Après avoir survécu de justesse à deux motions de censure, le gouvernement de Sébastien Lecornu fait face à un nouveau front politique : celui des élus d’Outre-mer. En cause, le projet de loi de finances 2026, qui prévoit une baisse significative des aides aux entreprises et des crédits alloués à la mission Outre-mer.
Les parlementaires ultramarins, toutes sensibilités confondues, dénoncent une politique budgétaire jugée déconnectée des réalités économiques et sociales de leurs territoires. « Il n’y a plus de marge : certains territoires manquent d’eau, d’autres de logements ou de routes. Et on nous demande encore de contribuer à l’effort budgétaire national », s’indigne la députée réunionnaise Émeline K/Bidi. « Nous refusons ces coupes. »
Fronde ultramarine dans un débat budgétaire à haut risque
Alors que la majorité socialiste métropolitaine a choisi de ne pas renverser le gouvernement, plusieurs députés d’Outre-mer ont pris le contrepied. Les élus de Guadeloupe, de Martinique et de La Réunion ont adressé un courrier à Matignon pour alerter sur les conséquences des réductions prévues dans le budget 2026.

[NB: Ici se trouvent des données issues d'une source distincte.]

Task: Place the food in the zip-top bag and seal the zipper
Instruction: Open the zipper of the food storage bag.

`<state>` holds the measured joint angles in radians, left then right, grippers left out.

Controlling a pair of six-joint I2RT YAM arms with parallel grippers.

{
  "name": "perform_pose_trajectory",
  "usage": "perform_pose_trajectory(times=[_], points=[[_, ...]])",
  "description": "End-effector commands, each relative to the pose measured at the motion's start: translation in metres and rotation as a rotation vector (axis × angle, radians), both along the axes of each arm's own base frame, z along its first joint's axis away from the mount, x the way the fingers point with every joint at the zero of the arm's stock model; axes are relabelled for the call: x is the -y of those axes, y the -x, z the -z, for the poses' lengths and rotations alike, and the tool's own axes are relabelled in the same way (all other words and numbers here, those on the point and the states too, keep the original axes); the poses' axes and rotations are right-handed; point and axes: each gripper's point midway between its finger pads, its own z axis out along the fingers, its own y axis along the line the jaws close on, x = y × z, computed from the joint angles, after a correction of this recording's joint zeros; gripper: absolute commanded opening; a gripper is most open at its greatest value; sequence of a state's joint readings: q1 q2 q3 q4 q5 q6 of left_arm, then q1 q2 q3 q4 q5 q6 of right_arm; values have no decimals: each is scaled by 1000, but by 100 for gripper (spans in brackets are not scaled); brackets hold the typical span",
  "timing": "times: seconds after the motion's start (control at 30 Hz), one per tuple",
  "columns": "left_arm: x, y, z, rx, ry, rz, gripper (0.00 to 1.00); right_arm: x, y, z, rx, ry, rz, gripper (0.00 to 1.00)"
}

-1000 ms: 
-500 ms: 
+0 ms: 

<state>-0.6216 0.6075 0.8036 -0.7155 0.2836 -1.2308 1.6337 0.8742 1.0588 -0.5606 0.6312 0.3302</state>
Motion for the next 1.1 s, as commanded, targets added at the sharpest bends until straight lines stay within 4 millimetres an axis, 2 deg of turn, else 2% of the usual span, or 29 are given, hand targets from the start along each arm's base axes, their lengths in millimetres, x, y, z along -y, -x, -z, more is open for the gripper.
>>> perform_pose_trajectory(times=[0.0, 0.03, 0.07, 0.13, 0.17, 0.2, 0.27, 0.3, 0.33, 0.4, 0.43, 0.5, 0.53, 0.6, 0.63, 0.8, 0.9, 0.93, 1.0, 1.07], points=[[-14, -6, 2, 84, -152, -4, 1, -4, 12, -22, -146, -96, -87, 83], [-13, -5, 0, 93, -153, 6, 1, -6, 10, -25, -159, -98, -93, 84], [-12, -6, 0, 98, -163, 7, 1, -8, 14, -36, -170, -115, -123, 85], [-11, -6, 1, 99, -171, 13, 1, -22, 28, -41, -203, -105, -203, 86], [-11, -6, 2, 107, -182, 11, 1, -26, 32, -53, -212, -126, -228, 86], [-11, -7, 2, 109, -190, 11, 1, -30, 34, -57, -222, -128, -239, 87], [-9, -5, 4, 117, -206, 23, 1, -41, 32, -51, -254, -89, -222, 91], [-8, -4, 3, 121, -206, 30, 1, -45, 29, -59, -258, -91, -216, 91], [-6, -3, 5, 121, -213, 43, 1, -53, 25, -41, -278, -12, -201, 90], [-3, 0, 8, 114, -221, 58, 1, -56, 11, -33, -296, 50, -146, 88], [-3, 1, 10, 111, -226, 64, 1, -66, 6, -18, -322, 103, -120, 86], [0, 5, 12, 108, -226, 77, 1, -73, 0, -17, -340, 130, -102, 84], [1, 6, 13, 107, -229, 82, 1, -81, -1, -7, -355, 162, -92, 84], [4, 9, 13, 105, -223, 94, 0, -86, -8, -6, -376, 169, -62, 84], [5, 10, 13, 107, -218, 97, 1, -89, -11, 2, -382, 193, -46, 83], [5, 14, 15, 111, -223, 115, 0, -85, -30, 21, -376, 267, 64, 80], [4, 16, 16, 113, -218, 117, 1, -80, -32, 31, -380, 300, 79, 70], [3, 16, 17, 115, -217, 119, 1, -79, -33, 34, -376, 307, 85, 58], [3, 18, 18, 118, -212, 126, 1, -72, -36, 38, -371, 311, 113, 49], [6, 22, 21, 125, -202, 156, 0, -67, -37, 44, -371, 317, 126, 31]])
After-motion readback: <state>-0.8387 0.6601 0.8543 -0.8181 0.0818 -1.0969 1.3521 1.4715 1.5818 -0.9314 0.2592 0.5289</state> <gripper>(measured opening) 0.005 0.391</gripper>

Face à la fronde, Sébastien Lecornu a reconnu que la « copie budgétaire pour les Outre-mer était imparfaite » et a promis une révision. Les parlementaires seront reçus dans les prochains jours par la ministre des Outre-mer, Naïma Moutchou, et la ministre des Comptes publics, Amélie de Montchalin. Le Guadeloupéen Elie Califer a préféré accorder un sursis au gouvernement : « Le courrier du Premier ministre engage sa parole. Nous jugerons sur actes. »
Au sein du groupe LIOT, certains élus, comme Stéphane Lenormand à Saint-Pierre-et-Miquelon, ont choisi la voie du pragmatisme. « Si j’avais écouté mon cœur, j’aurais voté la censure », admet-il. « Mais faire tomber le gouvernement aurait ajouté du chaos à la crise. Nous voulons désormais un budget plus juste, qui protège les plus modestes et soutienne l’investissement outre-mer. »
D’autres, à l’image du député Olivier Serva, estiment que seule une pression politique forte permettra d’obtenir des garanties concrètes.
L’examen du budget débutera dans les prochains jours à l’Assemblée nationale. Sans 49.3, le gouvernement devra convaincre, amendement après amendement. Les députés ultramarins promettent de faire entendre leur voix.
« On verra qui agit vraiment pour les Outre-mer et qui se contente d’en parler », prévient Max Mathiasin, député de Guadeloupe.
Un enjeu de cohésion nationale
Derrière les chiffres et les arbitrages comptables, le débat sur le budget 2026 prend une tournure politique et symbolique : celle du lien entre la Nation et ses territoires ultramarins. Les coupes envisagées, même partielles, sont perçues comme un signal de désengagement.
Dans un contexte de fragilité économique, les élus loyalistes rappellent que le soutien à l’investissement public dans les Outre-mer n’est pas un privilège, mais une nécessité pour garantir l’unité de la République.